* [HOW TO COMPLETE THIS TASK]:
Recreate the entire listing that appears below, exactly.

* [DATASET CONTENT]:
[Start of section]

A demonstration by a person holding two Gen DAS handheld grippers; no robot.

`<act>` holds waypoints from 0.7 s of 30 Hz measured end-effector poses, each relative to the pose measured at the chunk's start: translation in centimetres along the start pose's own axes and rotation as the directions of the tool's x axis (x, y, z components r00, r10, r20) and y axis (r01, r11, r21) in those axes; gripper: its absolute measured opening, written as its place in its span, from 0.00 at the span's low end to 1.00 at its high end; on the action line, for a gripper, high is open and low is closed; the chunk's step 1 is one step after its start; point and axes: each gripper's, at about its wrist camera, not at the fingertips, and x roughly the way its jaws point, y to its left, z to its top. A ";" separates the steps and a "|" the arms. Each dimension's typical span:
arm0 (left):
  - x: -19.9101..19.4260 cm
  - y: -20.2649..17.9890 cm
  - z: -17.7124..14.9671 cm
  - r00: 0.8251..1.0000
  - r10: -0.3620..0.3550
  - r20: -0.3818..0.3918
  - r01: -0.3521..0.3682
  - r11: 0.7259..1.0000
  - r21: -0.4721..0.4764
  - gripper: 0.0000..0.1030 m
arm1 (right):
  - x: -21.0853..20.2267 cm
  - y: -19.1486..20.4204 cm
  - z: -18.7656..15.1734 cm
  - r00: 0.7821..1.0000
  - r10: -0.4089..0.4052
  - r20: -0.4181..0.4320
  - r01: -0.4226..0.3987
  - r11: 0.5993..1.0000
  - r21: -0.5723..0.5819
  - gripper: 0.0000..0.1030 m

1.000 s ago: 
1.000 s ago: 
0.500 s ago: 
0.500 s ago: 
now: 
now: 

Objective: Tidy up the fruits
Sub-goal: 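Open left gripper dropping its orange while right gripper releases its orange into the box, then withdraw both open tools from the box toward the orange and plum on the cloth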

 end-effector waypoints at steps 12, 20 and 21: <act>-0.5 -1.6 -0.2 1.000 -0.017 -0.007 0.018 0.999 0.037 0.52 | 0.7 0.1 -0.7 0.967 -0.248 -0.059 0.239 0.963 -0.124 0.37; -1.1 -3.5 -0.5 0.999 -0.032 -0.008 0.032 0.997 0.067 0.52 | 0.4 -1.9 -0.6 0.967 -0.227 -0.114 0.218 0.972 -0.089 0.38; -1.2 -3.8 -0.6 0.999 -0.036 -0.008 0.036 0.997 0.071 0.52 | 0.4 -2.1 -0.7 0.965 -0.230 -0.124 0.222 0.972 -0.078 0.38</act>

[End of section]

* [RESPONSE BOX]:
A demonstration by a person holding two Gen DAS handheld grippers; no robot.

`<act>` holds waypoints from 0.7 s of 30 Hz measured end-effector poses, each relative to the pose measured at the chunk's start: translation in centimetres along the start pose's own axes and rotation as the directions of the tool's x axis (x, y, z components r00, r10, r20) and y axis (r01, r11, r21) in those axes; gripper: its absolute measured opening, written as its place in its span, from 0.00 at the span's low end to 1.00 at its high end; on the action line, for a gripper, high is open and low is closed; the chunk's step 1 is one step after its start; point and axes: each gripper's, at about its wrist camera, not at the fingertips, and x roughly the way its jaws point, y to its left, z to its top. A ";" separates the steps and a "|" the arms. Each dimension's typical span:
arm0 (left):
  - x: -19.9101..19.4260 cm
  - y: -20.2649..17.9890 cm
  - z: -17.7124..14.9671 cm
  - r00: 0.8251..1.0000
  - r10: -0.3620..0.3550
  - r20: -0.3818..0.3918
  - r01: -0.3521..0.3682
  - r11: 0.7259..1.0000
  - r21: -0.4721..0.4764
  - gripper: 0.0000..0.1030 m
arm1 (right):
  - x: -21.0853..20.2267 cm
  - y: -19.1486..20.4204 cm
  - z: -18.7656..15.1734 cm
  - r00: 0.7821..1.0000
  - r10: -0.4089..0.4052
  - r20: -0.4181..0.4320
  - r01: -0.4226..0.3987
  - r11: 0.5993..1.0000
  - r21: -0.5723..0.5819
  - gripper: 0.0000..0.1030 m

1.000 s ago: 
1.000 s ago: 
0.500 s ago: 
0.500 s ago: 
now: 
now: 

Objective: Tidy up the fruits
Sub-goal: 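Open left gripper dropping its orange while right gripper releases its orange into the box, then withdraw both open tools from the box toward the orange and plum on the cloth
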
 end-effector waypoints at steps 12, 20 and 21: <act>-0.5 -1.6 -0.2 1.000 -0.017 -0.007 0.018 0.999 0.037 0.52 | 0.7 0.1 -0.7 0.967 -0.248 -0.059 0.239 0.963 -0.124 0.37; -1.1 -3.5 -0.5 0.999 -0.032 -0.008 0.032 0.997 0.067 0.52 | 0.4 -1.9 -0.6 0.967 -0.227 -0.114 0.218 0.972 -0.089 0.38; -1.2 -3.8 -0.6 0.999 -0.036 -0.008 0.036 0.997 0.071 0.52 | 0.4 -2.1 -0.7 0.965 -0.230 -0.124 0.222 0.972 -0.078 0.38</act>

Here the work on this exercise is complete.